▸ **Task requirements**
Write out the data word for word, taking care that no picture is carried over.

▸ **Recorded information**
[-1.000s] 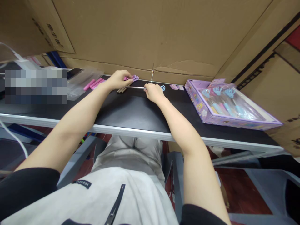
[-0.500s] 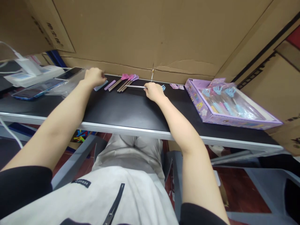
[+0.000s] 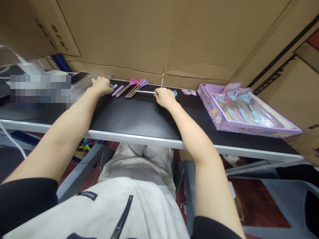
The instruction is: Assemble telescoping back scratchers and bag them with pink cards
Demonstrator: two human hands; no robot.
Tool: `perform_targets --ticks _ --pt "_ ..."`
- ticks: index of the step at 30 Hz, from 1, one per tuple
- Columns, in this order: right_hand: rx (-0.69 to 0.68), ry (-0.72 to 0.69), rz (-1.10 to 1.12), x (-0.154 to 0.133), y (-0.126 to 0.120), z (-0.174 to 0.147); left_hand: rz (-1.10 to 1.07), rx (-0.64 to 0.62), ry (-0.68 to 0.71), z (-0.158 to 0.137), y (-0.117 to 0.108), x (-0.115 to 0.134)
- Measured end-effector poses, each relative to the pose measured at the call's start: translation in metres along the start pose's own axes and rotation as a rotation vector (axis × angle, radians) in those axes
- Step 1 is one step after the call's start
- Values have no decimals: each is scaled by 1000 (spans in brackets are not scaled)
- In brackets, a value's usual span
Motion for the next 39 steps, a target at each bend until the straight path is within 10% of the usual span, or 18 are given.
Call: perform_targets --ticks 18,39 --pt "21 20 -2 4 0 1 -432 3 546 -9 13 63" --pt "104 -108 144 32 0 9 -506 -4 597 -14 -7 56"
Point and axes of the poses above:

▸ **Answer space**
[-1.000s] 
[-0.500s] 
[+0.000s] 
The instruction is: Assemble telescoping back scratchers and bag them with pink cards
Demonstrator: two human hands; no robot.
Tool: `perform_targets --ticks _ --pt "_ ..."`
- ticks: index of the step at 30 Hz, from 1, one per tuple
- Columns, in this order: right_hand: rx (-0.69 to 0.68), ry (-0.72 to 0.69), rz (-1.10 to 1.12), x (-0.154 to 0.133), y (-0.126 to 0.120), z (-0.174 to 0.147); left_hand: rz (-1.10 to 1.07), rx (-0.64 to 0.62), ry (-0.68 to 0.71), z (-0.158 to 0.137), y (-0.117 to 0.108), x (-0.115 to 0.134)
- Measured end-effector poses, each relative to the pose measured at the call's start: translation in metres along the start pose's own axes and rotation as a rotation vector (axis × angle, radians) in those axes
- Step 1 is one step after the call's start
- Values have no decimals: each is scaled by 1000 (spans in brackets are not scaled)
- In brackets, a value's usual span
Motion for the next 39 steps, a target at each bend until the straight path is within 10% of the usual span, or 18 are given.
Call: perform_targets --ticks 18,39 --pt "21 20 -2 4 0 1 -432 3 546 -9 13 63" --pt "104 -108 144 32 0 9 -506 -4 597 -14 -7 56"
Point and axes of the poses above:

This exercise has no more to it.